- Developer: Jagex
- Publisher: Jagex
- Series: RuneScape
- Engine: Unreal Engine 5
- Platforms: Nintendo Switch 2; PlayStation 5; Windows; Xbox Series X/S;
- Release: April 15, 2025 (early access) September 15, 2026 (full release)
- Genre: Survival
- Modes: Single-player, multiplayer

= RuneScape: Dragonwilds =

RuneScape: Dragonwilds is an open-world survival game. It is a spin-off from the MMORPG RuneScape, taking place within the same fantasy world of Gielinor, in a specific continent called Ashenfall. It was developed by Jagex and it launched in early access for Windows on April 15, 2025.

==Gameplay==
RuneScape: Dragonwilds is a cooperative survival game for one to four players. Players can level up their skills and craft items, with more advanced skills and abilities becoming available to players once they achieve higher skill levels. The gameplay will also feature a strong focus on magic abilities, with spells being used for combat and more mundane tasks such as woodcutting. Players will have the option to set up bases across the land to store their equipment, and Lodestones can be used for fast travel across the world. Players will be able to fight dragons, and a farming skill will allow players to grow their own crops. There will be a Creative mode allowing players to build, and a Hardcore mode where enemies will be harder to defeat.

==Development==
RuneScape: Dragonwilds was first announced on March 31, 2025. It then launched in Early Access on April 15, 2025. On June 5, 2026, Jagex announced the full release, including console release, would be on September 15, 2026.

==Reception==
===Critical response===
The Early Access version of RuneScape: Dragonwilds has received mixed to mildly positive reviews from critics. GamingBible.com awarded it a score of seven out of ten, saying "However, due to its lack of originality and some frustrating features, Dragonwilds struggles to stand amongst the greats and as a result, could easily be cast aside by fans of the genre."

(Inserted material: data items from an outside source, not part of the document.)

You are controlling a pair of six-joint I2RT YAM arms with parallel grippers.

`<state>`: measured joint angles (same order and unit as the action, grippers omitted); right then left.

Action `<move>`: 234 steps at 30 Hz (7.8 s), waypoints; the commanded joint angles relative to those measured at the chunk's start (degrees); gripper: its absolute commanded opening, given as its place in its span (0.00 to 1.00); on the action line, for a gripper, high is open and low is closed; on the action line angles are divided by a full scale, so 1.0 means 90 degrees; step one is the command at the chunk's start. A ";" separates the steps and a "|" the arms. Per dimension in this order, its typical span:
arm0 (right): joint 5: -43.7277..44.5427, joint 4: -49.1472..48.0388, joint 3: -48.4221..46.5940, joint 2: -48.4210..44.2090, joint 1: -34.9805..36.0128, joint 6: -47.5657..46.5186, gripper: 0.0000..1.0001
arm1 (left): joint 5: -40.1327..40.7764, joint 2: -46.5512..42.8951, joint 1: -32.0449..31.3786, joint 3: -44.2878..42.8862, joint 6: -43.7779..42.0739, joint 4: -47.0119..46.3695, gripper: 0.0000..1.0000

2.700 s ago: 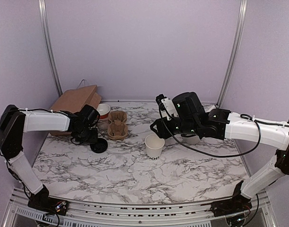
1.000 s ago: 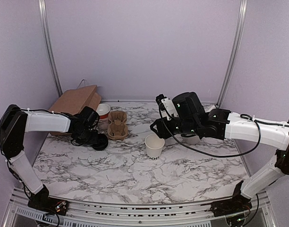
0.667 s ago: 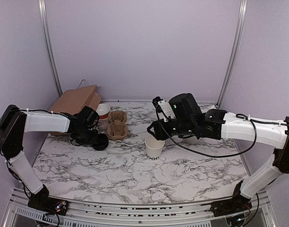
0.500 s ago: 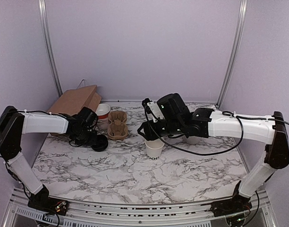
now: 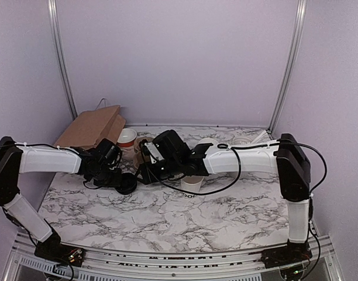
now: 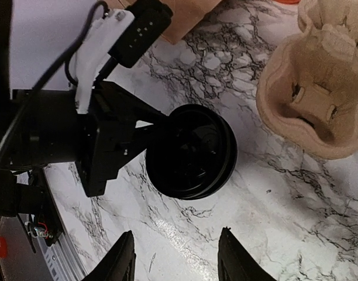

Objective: Pack the takeout coffee

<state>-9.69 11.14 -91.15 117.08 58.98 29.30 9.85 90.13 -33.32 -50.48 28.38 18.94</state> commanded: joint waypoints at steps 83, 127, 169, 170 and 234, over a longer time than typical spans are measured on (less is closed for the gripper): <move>-0.0558 -0.0648 -0.0703 0.0916 -0.0342 0.1236 0.00 | 0.0166 -0.1109 -0.0566 0.0515 0.0338 -0.0550 0.39; 0.3734 0.1689 0.1295 -0.3282 -0.0391 -0.1144 0.01 | -0.2832 -0.1855 -0.0565 -0.0581 0.1085 -0.2286 0.62; 0.5868 0.2954 0.1758 -0.3495 0.0223 -0.2222 0.01 | -0.2980 -0.0238 -0.1393 -0.0964 0.2447 -0.3374 0.61; 0.5863 0.2978 0.1737 -0.3456 0.0248 -0.2213 0.01 | -0.2984 -0.0209 -0.1400 -0.0964 0.2443 -0.3374 0.61; 0.6854 0.3291 0.1038 -0.2204 0.0722 -0.2189 0.08 | -0.3192 0.0571 -0.1616 -0.0656 0.2094 -0.3241 0.38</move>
<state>51.55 41.15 -78.96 96.99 65.01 9.54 -17.65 93.30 -47.16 -55.96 48.51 -10.09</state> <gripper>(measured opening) 0.080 0.389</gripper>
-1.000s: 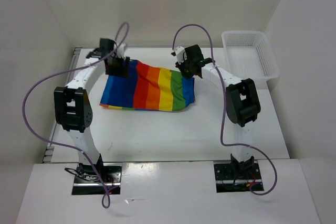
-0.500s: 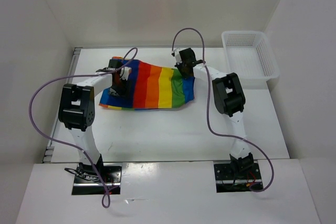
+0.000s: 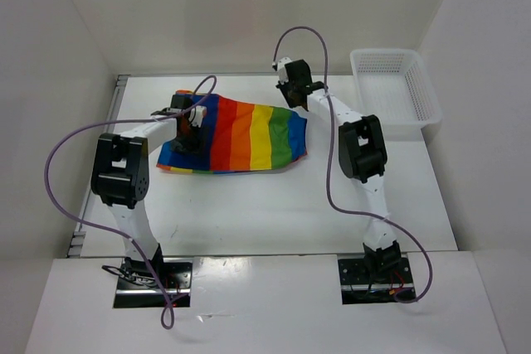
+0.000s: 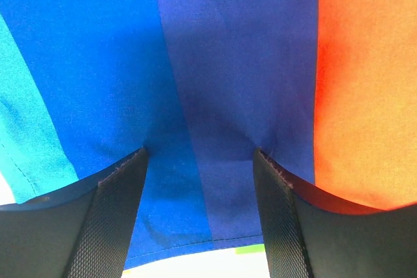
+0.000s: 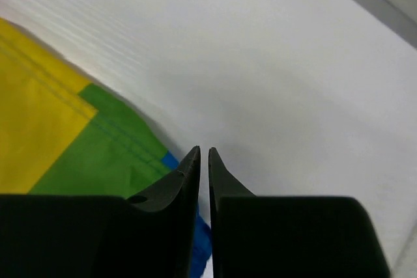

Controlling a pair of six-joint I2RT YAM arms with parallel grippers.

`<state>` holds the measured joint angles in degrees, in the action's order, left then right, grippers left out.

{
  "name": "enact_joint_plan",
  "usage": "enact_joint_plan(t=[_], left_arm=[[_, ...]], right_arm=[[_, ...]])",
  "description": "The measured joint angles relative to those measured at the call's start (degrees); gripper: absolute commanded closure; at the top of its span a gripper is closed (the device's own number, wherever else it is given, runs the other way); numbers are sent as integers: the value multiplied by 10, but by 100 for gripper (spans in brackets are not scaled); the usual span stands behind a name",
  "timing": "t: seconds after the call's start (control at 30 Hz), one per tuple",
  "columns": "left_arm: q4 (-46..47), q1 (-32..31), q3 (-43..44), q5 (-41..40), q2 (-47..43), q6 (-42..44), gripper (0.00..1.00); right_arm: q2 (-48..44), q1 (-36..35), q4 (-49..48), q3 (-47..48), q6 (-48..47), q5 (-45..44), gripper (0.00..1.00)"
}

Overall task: Fold and stack the shorts
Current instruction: Fold the shorts

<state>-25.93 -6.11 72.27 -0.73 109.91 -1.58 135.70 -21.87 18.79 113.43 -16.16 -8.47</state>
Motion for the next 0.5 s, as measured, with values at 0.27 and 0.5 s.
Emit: enact_joint_plan(t=[0.27, 0.5], left_arm=[[-11, 0, 10, 0, 5, 0, 27], [-11, 0, 10, 0, 5, 0, 27]], right_arm=[[-199, -12, 54, -70, -19, 86, 100], [-330, -69, 81, -254, -32, 136, 100]])
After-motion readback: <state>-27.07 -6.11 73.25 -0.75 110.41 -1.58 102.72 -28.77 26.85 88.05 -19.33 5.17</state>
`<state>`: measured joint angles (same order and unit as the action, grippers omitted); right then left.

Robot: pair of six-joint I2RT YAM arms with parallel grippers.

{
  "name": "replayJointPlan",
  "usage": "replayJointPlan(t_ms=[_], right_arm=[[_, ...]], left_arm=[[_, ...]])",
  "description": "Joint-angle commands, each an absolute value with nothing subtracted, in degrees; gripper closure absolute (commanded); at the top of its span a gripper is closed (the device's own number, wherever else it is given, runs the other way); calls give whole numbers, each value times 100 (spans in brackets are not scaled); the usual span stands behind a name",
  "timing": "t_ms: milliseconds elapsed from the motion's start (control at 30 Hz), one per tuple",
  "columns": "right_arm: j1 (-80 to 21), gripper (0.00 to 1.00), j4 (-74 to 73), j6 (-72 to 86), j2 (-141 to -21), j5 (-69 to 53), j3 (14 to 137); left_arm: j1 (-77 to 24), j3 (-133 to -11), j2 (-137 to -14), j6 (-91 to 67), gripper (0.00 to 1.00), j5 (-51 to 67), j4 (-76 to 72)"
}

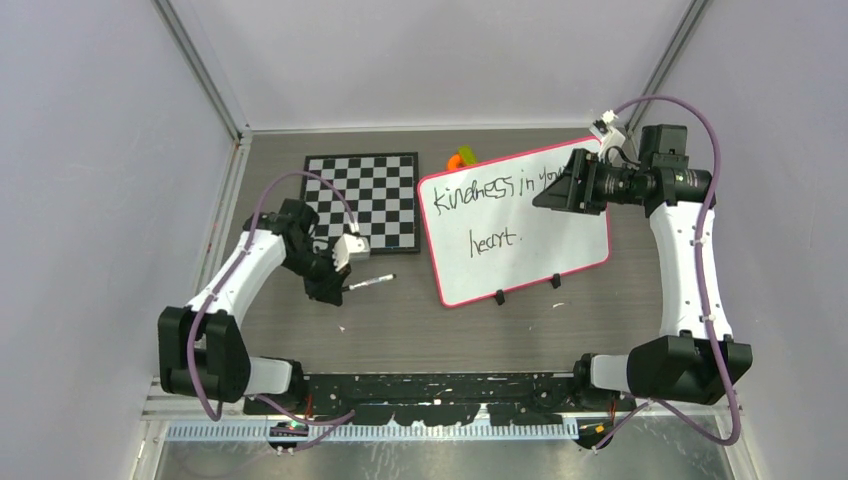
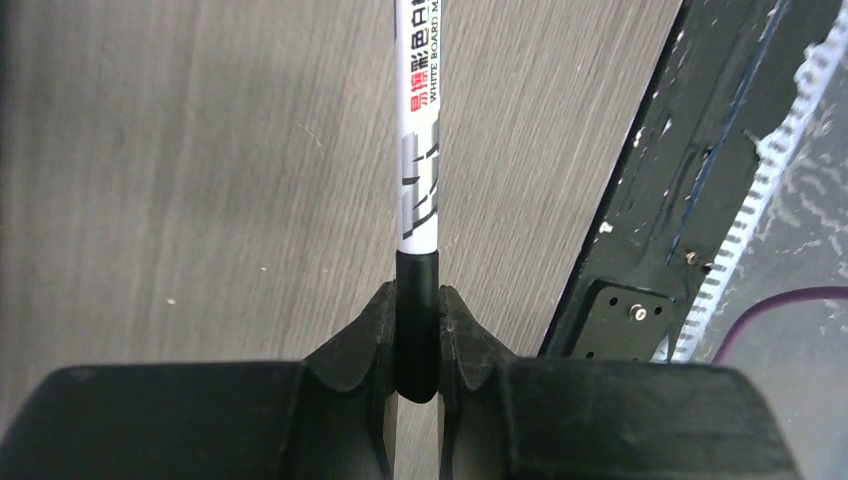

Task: Write a sentence on the whiteboard
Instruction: Place the whiteboard marker at the center of the board.

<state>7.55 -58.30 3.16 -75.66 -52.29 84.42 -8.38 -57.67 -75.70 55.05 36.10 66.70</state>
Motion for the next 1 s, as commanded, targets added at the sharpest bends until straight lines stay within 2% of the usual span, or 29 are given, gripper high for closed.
replayJointPlan(t_ms=[0, 433, 567, 967], right_arm=[[834, 27, -6066, -237, -7062, -4863, 8175], [835, 27, -5881, -36, -6924, -4808, 7812], [835, 27, -5906, -47, -6957, -4784, 7848], [835, 26, -6065, -271, -6999, -4729, 7839]], left_arm=[[-824, -5298, -7749, 5738, 100, 3282, 5972], [-1029, -4842, -8688, 5356, 99, 2677, 4654], [-1140, -4815, -8786, 5326, 92, 2472, 4493], [-1362, -4922, -8362, 5289, 62, 2049, 4745]])
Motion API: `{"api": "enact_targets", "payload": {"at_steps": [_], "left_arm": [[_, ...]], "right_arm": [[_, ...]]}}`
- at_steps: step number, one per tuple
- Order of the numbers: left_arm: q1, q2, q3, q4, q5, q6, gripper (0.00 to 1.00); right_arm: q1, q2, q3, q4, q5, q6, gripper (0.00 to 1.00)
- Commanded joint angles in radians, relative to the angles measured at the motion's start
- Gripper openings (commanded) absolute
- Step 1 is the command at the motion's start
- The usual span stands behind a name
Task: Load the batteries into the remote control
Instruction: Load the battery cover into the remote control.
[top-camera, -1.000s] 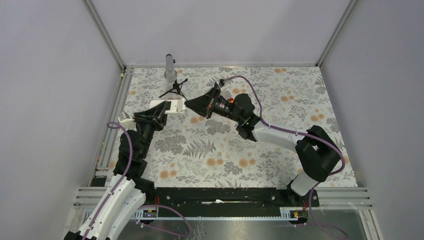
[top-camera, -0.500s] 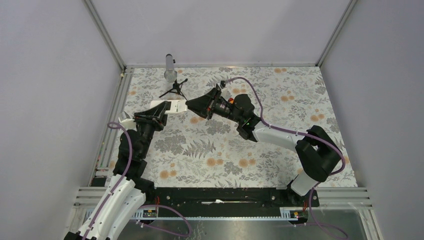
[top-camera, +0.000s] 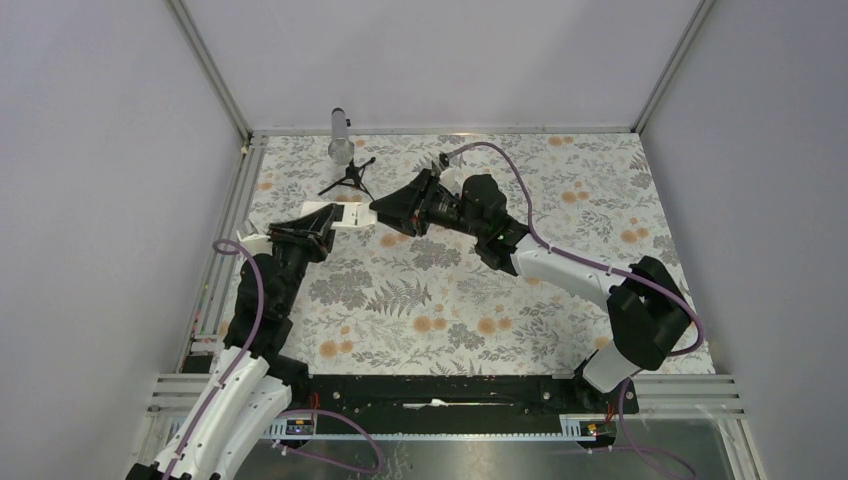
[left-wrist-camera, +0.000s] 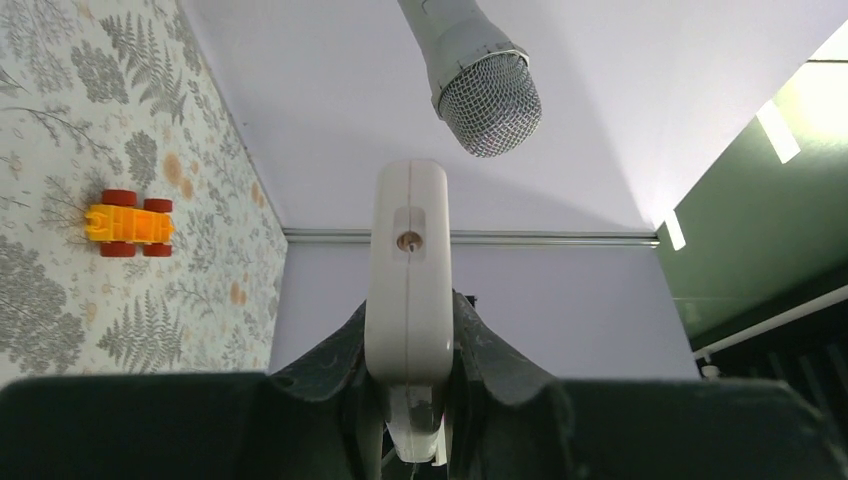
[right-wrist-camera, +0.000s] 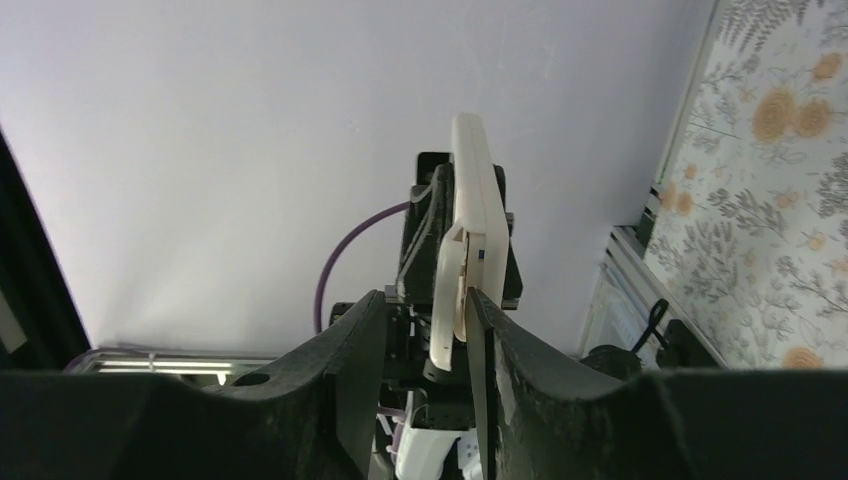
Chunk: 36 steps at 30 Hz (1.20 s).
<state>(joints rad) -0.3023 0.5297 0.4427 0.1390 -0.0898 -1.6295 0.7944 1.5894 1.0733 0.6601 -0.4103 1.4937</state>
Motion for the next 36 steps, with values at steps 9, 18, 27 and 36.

IGN Benelux awarded it a score of 6.5 out of ten, praising it for staying true to the core elements of RuneScape while criticising the relative lack of innovation. David Jagneaux at Forbes praised the gameplay flow and the nuances of the skills, in addition to its familiarity to the early RuneScape game, saying, "I haven’t actively played RuneScape in many, many years but I still got a nice surge of nostalgia booting this new game up for the first time." Laura Bergin at PCGamesN also felt the game was generic, saying, "For now, however, Dragonwilds doesn't quite separate itself from the survival crowd."

===Sales===
RuneScape: Dragonwilds sold over 600,000 digital copies on Early Access within its first week of release. In June 2026, it was announced that the game had sold over one-million digital copies in Early Access.